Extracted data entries
########

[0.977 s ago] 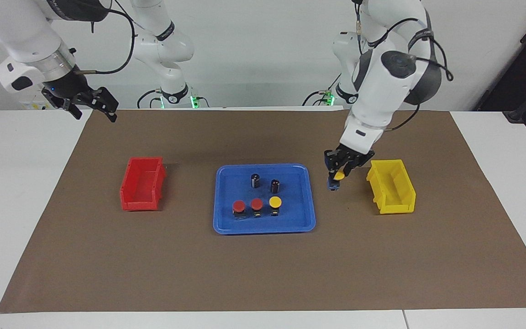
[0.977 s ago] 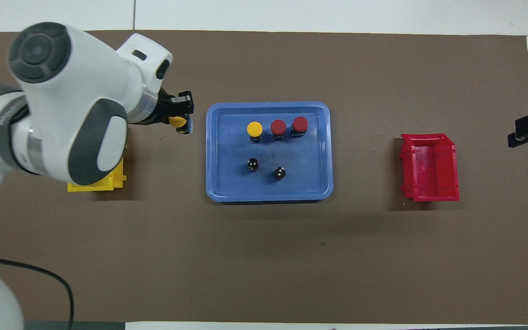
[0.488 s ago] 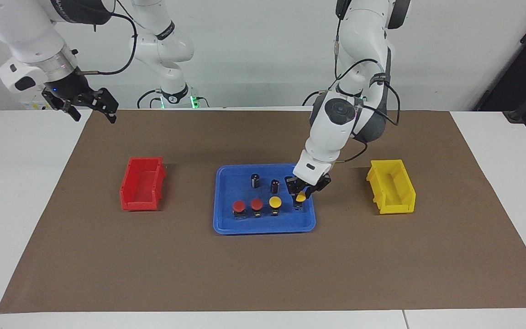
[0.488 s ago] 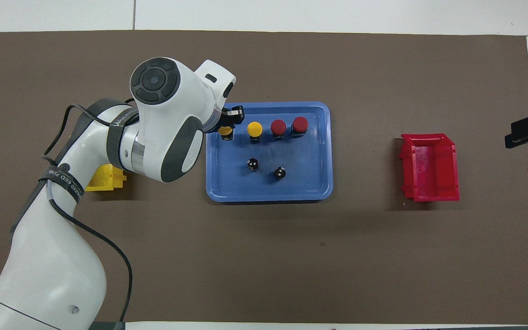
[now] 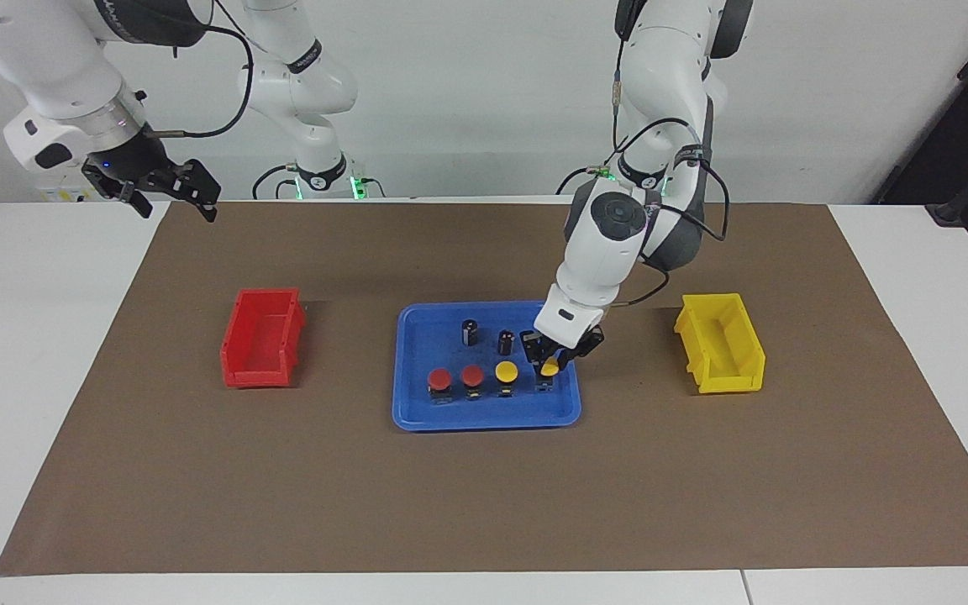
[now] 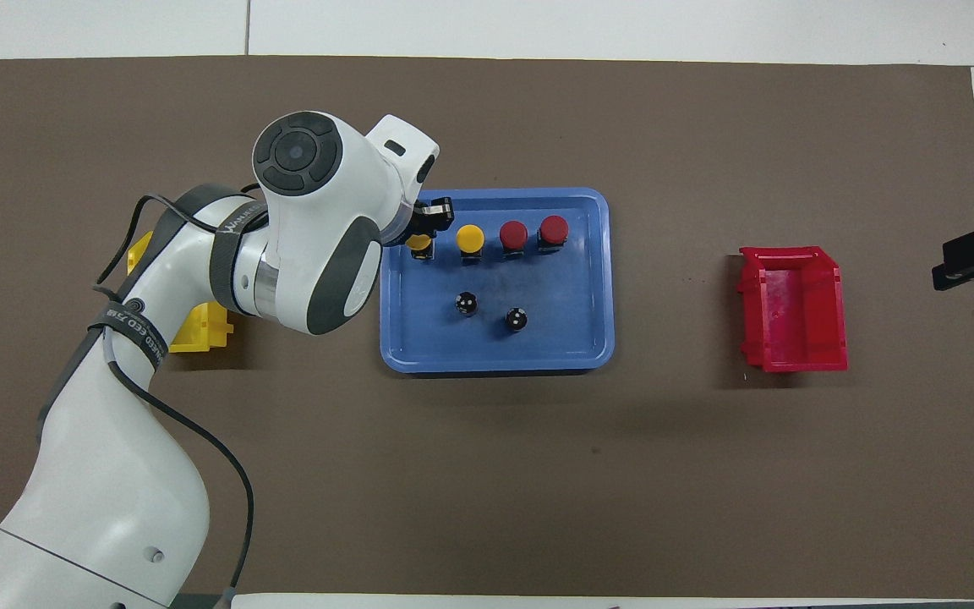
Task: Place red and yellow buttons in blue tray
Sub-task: 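Carry the yellow button with the left gripper and lower it into the tray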
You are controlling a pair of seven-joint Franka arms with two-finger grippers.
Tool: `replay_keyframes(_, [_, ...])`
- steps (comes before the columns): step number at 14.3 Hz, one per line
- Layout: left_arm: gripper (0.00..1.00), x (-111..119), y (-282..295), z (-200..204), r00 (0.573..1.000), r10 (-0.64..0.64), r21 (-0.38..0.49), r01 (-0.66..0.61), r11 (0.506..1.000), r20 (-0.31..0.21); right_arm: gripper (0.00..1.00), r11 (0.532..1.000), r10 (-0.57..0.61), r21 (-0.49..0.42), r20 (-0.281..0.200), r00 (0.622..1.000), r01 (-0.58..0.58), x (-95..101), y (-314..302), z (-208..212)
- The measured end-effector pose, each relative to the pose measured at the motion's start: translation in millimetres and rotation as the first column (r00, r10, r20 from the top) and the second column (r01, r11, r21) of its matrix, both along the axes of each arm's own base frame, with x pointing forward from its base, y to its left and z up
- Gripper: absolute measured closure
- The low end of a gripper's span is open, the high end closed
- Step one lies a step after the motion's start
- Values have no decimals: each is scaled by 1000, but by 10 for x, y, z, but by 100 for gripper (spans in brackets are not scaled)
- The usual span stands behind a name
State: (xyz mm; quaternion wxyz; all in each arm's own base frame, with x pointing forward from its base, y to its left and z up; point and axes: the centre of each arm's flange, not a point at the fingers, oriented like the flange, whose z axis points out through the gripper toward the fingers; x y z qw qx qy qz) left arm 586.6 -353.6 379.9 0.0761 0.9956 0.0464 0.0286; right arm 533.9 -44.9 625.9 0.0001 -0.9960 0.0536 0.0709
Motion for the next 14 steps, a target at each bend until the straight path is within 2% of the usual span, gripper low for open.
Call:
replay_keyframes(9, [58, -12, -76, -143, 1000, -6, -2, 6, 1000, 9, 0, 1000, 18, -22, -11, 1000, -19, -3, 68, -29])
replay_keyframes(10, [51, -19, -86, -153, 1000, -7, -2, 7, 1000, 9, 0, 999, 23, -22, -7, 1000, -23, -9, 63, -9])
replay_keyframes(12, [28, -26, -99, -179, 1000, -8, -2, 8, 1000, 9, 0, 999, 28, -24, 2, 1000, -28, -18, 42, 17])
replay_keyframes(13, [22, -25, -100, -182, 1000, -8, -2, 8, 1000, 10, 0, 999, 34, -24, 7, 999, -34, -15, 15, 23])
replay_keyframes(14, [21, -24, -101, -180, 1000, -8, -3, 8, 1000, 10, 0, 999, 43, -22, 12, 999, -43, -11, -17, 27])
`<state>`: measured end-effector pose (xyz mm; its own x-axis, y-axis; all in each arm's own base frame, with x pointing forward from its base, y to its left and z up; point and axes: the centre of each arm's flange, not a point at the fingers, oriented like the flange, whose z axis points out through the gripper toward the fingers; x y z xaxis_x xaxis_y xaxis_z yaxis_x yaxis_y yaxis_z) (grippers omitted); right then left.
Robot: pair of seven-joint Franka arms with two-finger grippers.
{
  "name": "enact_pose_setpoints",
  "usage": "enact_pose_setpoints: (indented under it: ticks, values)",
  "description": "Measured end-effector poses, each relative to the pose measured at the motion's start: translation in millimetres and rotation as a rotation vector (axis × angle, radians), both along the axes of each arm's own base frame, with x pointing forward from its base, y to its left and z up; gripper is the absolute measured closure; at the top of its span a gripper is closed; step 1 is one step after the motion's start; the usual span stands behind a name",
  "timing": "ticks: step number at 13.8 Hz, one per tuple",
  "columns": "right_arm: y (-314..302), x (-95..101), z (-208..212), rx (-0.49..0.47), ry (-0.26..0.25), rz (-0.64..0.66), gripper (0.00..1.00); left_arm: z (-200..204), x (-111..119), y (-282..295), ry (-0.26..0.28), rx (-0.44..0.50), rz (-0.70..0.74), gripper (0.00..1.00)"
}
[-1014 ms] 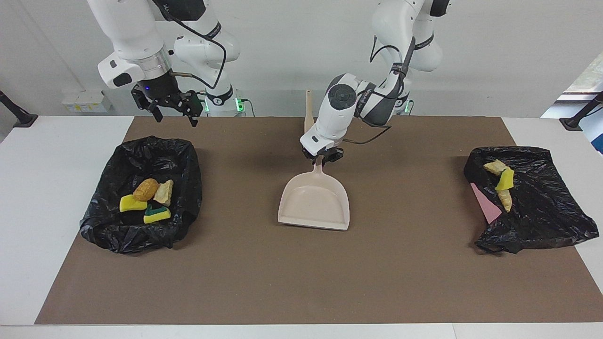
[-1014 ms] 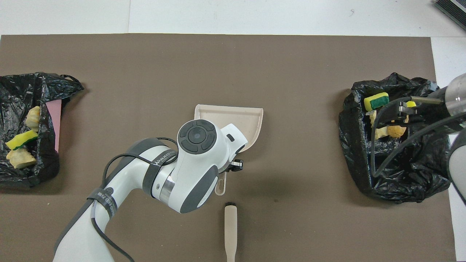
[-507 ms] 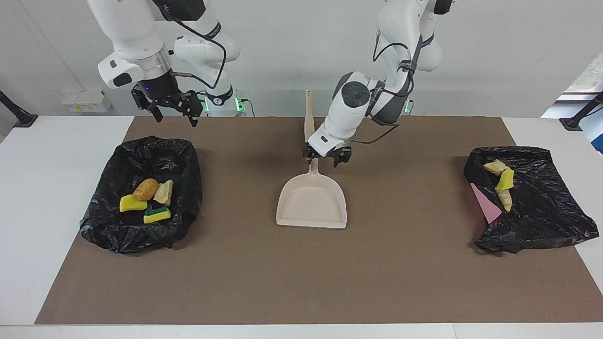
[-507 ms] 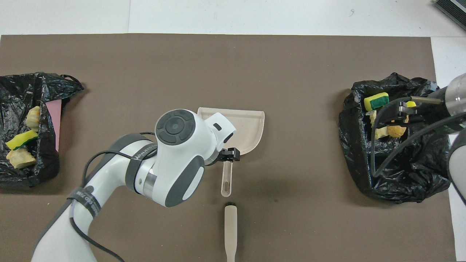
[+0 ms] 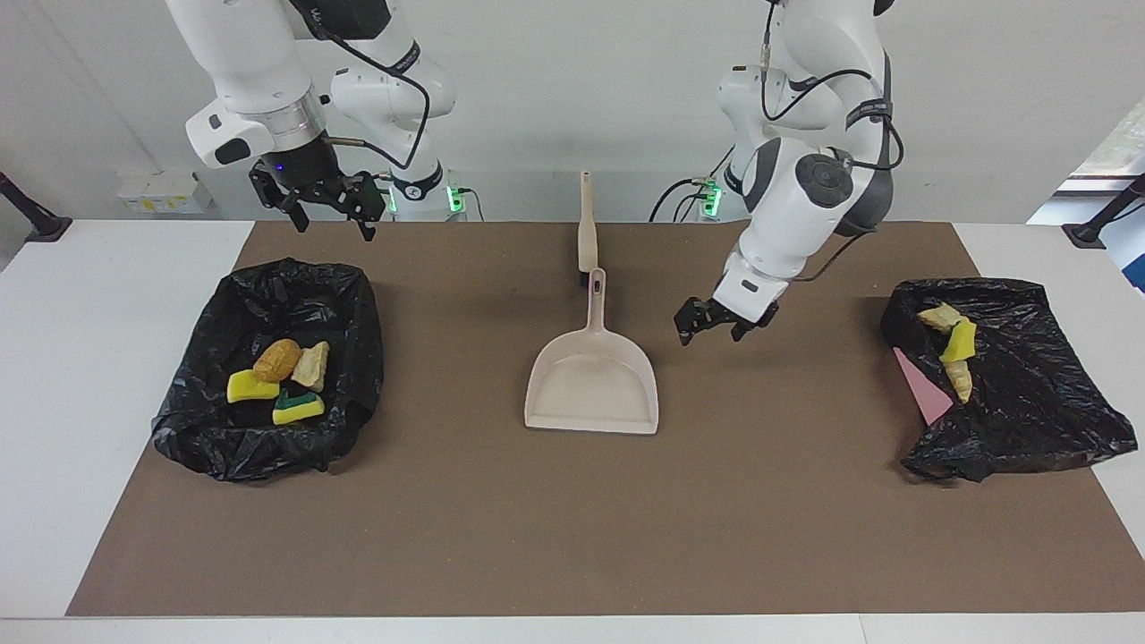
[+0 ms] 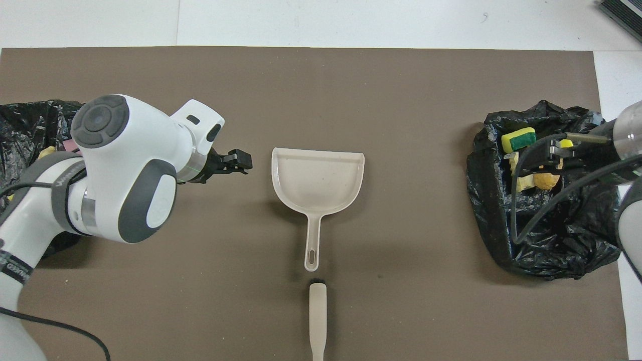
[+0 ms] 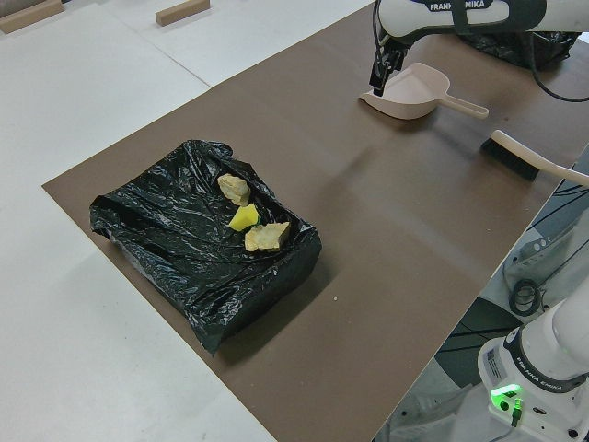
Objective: Sweep and dump trash in bin
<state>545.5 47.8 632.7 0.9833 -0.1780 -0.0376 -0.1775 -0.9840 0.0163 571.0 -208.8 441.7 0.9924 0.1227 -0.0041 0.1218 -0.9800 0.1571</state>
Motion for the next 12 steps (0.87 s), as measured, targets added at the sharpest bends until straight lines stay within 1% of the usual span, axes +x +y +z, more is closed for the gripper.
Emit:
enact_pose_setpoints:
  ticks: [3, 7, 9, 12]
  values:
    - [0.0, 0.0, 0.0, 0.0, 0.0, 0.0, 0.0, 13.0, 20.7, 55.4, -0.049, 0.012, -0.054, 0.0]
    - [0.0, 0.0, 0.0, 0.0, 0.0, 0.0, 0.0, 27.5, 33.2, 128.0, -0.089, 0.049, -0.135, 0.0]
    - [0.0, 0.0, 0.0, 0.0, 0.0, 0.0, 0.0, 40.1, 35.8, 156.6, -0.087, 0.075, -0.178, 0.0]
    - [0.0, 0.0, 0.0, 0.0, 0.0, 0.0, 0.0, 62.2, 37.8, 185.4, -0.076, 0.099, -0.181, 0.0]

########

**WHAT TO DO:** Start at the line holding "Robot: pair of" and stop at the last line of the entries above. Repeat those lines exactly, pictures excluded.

**TASK ANSWER:**
Robot: pair of seven-joint Franka arms with two-finger grippers.
{
  "name": "enact_pose_setpoints",
  "usage": "enact_pose_setpoints: (indented under it: ticks, values)",
  "description": "Measured end-effector poses, each relative to the pose measured at the motion's start: translation in millimetres and rotation as a rotation vector (axis × angle, radians), both along the axes of each arm's own base frame, with x pointing forward from its base, y to its left and z up; gripper is the absolute measured closure; at the top of its span a gripper is closed; step 1 is one step after the motion's start; the usual span stands behind a name",
  "timing": "ticks: step number at 13.8 Hz, one per tuple",
  "columns": "right_arm: y (-314..302), x (-95..101), z (-208..212), rx (-0.49..0.47), ry (-0.26..0.25), rz (-0.64..0.66), gripper (0.00..1.00); left_arm: z (-200..204), x (-111..119), y (-282..295), ry (-0.26..0.28), rx (-0.44..0.50), rz (-0.70..0.74), gripper (0.00..1.00)"
}
[-1014 ms] 
[-1014 ms] 
[-507 ms] 
[-507 ms] 
[+0 ms] 
[+0 ms] 
[+0 ms] 
Objective: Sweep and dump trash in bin
<state>545.5 47.8 632.7 0.9833 -0.1780 -0.0376 -0.1775 -0.9840 0.0163 571.0 -208.8 441.7 0.9924 0.1227 -0.0041 0.1218 -0.9800 0.1571</state>
Motion for the next 12 steps (0.87 s), as measured, targets added at the sharpest bends until straight lines stay within 1% of the usual span, axes +x +y +z, more is closed for the gripper.
Emit:
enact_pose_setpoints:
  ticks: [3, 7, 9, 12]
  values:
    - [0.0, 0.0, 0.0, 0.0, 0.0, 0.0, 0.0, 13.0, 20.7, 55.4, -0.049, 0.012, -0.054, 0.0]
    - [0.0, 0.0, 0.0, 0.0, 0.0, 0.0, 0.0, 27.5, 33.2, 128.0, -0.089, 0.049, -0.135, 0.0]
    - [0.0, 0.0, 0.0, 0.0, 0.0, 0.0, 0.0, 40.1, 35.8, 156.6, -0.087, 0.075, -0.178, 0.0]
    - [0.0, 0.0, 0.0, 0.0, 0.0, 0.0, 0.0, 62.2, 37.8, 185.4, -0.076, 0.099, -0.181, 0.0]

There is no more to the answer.